Vikings: Valhalla's Creator Discusses The Challenges That Come With Filming Each Season Of The Series

Netflix strives to produce a wide range of content to fill the numerous tastes of its subscribers, with historical drama programs being one of the platform's most unique trends. This genre is far-reaching on the streaming service, with the 20th-century set "The Last Czars" and the 15th-century "Rise of Empires: Ottomans" being two prime examples. But nothing is quite as thrilling as swords and battle epics exploring legendary soldiers, rulers, or civilizations from the past, which is on full display in "Vikings: Valhalla." The series is a continuation of The History Channel's "Vikings" and tracks the last powerful era of what history refers to as the "Viking Age."

Like any historical epic, the production of the series is massive and utilizes numerous European locations to accurately portray rural Viking life in 11 century England. This naturally means that the production design and props department gets creative to create the lush, foreboding, and historically authentic set pieces and costumes to accurately portray the era. Launching a set this expansive is not without its difficulties, which are also confounded by a need to accurately portray a bygone era with authenticity and enough storytelling to keep viewer engagement. With these problems in mind, series creator Jeb Stuart has revealed the immense challenges that come with shooting each installment of the program.

Jeb Stuart compares each new season to the problems that come with filming a sequel

In an interview with Collider, "Vikings: Valhalla" creator Jeb Stuart spoke at length about the various challenges that come with creating each season of the historical drama. When asked if he envisioned building further into the overall story back during the development of Season 1, Stuart replied, "Without a doubt. That's a great question. Without a doubt, Season 1 was hard for exactly the reason you said. I felt like I was out there in the wilderness saying, "We can do this.

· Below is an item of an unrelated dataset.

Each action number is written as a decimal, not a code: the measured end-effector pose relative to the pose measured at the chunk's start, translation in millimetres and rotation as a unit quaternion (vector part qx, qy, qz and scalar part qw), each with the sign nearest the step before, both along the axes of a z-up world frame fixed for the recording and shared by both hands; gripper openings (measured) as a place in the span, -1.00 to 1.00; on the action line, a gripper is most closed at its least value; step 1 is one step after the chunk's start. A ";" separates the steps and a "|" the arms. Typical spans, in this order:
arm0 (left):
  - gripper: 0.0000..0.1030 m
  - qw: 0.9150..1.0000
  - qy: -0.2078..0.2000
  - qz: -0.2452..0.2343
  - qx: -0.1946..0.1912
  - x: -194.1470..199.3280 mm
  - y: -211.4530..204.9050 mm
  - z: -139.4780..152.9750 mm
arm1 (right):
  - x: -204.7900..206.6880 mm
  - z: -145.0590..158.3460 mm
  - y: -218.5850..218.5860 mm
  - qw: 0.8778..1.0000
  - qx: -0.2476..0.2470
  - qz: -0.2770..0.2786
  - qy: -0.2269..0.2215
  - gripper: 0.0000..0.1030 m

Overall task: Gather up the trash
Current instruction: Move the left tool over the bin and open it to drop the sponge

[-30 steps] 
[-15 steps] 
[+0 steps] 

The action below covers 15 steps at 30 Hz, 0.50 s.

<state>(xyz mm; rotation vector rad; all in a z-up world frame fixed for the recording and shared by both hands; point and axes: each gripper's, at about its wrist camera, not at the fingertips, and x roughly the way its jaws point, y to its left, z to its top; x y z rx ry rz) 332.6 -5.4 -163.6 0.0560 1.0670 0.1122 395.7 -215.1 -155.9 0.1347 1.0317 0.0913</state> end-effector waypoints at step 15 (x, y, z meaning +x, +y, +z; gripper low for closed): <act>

We can take down London Bridge on TV, and make it look like we just did a $40 million action set piece."

Stuart highlighted the numerous different ways in which he told himself that the series could stand on its own. This level of hope combined with a fierce commitment to telling a grand story each season was further established with the second installment of the series. The creator said of the 2nd season, "It's almost like doing a sequel. It's almost like it's got to be faithful to everything you did for Season 1, and yet it's got to be new and fresh, and even better for Season 2." He concluded by sharing the same sentiment for the third season.

This level of commitment and holding out hope that each new installment seems to be paying off since the program holds a 90% certified fresh rating on Rotten Tomatoes.